(Records from a dataset)
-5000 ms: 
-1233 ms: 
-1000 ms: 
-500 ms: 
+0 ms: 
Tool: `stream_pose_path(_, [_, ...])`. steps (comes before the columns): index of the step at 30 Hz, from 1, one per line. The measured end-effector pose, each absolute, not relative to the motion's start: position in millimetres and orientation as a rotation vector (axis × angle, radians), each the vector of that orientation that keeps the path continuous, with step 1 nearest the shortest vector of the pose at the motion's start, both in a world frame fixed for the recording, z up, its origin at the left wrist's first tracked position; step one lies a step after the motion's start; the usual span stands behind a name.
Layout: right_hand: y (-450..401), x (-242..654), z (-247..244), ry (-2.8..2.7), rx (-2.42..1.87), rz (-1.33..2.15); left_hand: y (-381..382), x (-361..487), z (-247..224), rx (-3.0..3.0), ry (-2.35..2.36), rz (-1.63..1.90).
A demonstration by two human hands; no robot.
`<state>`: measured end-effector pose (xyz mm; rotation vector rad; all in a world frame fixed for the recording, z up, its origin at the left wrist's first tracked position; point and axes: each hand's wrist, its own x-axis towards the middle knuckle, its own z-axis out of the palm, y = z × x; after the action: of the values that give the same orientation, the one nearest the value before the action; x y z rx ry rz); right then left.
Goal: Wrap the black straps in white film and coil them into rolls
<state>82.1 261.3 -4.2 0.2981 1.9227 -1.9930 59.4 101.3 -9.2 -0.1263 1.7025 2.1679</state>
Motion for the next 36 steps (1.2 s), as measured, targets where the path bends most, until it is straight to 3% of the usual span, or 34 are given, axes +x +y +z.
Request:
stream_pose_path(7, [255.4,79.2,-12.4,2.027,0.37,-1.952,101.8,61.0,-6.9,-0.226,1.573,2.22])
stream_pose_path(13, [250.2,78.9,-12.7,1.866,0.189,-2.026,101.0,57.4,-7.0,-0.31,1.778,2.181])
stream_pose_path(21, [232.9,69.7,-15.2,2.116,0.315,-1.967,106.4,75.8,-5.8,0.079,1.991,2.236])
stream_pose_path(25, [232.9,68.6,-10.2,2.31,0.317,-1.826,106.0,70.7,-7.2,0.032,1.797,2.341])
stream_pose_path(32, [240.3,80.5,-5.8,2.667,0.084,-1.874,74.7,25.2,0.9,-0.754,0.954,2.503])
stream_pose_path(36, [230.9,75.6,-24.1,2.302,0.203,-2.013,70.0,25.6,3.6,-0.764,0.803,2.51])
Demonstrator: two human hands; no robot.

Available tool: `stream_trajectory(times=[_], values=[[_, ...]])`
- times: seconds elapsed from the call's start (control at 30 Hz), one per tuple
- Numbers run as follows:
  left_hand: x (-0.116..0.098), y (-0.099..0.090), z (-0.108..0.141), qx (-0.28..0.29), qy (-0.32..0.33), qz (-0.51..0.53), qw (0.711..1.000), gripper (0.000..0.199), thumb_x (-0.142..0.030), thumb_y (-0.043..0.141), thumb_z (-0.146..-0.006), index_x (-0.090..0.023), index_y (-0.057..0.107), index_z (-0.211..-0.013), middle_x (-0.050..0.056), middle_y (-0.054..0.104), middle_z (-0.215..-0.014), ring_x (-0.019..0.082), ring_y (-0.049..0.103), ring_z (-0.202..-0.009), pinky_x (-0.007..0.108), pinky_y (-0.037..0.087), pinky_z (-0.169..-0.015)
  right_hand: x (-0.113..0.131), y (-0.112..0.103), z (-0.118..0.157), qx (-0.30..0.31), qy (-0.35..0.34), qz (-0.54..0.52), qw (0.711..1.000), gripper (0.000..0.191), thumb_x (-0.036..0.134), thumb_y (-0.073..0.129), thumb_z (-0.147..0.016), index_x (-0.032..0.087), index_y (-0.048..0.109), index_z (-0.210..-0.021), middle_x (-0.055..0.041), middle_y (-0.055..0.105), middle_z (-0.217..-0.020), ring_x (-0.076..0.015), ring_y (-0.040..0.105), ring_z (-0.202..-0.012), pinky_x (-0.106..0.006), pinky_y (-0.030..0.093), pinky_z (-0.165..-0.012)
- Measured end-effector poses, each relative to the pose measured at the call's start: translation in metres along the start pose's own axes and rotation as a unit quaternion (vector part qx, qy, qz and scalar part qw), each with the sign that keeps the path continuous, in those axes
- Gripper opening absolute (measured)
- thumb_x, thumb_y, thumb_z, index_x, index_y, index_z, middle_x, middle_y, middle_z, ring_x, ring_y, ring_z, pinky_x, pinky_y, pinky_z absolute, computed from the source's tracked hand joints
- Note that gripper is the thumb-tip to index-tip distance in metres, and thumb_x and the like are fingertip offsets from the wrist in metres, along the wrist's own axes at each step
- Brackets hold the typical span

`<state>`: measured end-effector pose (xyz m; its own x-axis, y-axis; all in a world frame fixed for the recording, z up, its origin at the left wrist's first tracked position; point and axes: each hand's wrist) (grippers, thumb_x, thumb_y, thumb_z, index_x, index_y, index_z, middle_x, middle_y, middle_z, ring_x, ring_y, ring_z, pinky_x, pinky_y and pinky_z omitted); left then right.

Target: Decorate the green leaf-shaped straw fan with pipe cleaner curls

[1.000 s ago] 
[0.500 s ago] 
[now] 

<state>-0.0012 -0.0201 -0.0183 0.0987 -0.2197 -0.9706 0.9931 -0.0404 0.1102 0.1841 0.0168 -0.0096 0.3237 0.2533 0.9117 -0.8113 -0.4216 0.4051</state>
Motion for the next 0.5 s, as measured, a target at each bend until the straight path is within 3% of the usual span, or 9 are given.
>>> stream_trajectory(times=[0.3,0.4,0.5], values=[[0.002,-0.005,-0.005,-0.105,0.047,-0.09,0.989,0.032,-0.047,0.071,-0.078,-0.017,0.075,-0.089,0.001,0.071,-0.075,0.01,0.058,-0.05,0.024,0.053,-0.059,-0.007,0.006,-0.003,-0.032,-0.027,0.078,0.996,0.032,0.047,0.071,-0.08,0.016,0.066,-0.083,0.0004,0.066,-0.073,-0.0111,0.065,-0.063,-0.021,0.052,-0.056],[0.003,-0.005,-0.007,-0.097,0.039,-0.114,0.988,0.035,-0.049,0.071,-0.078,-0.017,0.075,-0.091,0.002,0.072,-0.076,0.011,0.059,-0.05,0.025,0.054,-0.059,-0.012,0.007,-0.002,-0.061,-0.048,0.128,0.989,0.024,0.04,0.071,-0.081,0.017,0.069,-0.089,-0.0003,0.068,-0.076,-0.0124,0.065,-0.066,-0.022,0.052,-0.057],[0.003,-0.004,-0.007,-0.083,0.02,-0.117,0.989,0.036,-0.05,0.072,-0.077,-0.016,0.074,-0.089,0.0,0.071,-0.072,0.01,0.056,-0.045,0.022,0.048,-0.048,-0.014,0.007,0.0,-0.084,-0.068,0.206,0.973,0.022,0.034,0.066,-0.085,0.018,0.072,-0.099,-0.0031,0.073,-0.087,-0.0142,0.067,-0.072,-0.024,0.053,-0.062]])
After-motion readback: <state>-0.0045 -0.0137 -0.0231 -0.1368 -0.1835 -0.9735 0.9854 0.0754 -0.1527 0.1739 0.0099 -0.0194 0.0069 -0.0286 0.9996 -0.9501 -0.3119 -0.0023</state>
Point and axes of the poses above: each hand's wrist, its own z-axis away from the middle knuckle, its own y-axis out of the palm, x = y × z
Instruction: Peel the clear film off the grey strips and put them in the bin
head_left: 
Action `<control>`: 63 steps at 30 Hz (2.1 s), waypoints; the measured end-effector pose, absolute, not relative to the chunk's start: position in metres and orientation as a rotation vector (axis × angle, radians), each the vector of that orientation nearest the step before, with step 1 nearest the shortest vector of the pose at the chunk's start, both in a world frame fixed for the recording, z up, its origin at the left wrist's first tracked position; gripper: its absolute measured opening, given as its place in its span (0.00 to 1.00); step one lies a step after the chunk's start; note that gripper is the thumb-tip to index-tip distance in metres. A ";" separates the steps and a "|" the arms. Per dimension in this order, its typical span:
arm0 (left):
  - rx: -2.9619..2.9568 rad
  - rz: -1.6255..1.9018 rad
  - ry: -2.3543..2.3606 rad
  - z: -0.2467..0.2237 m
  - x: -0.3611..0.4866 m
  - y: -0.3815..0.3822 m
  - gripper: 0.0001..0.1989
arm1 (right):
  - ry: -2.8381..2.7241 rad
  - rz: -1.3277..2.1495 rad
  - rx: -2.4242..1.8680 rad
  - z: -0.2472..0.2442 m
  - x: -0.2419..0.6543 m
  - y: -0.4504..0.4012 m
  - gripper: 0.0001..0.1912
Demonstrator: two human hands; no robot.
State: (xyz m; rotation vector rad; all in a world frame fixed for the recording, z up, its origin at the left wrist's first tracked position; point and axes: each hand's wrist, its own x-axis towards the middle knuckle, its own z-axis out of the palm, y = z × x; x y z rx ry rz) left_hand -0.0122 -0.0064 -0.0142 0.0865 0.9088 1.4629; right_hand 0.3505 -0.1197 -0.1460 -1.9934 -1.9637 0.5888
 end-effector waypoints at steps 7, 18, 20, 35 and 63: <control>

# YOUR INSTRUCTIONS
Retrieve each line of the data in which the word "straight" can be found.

# TASK OUTPUT
Motion for the next 36 steps (1.2 s), as measured, targets where the path bends most, until it is straight to 3% of the usual span, or 34 are given, axes +x +y +z.
Motion for the next 0.5 s, as measured, a target at each bend until the straight path is within 3% of the usual span, or 9 are given.

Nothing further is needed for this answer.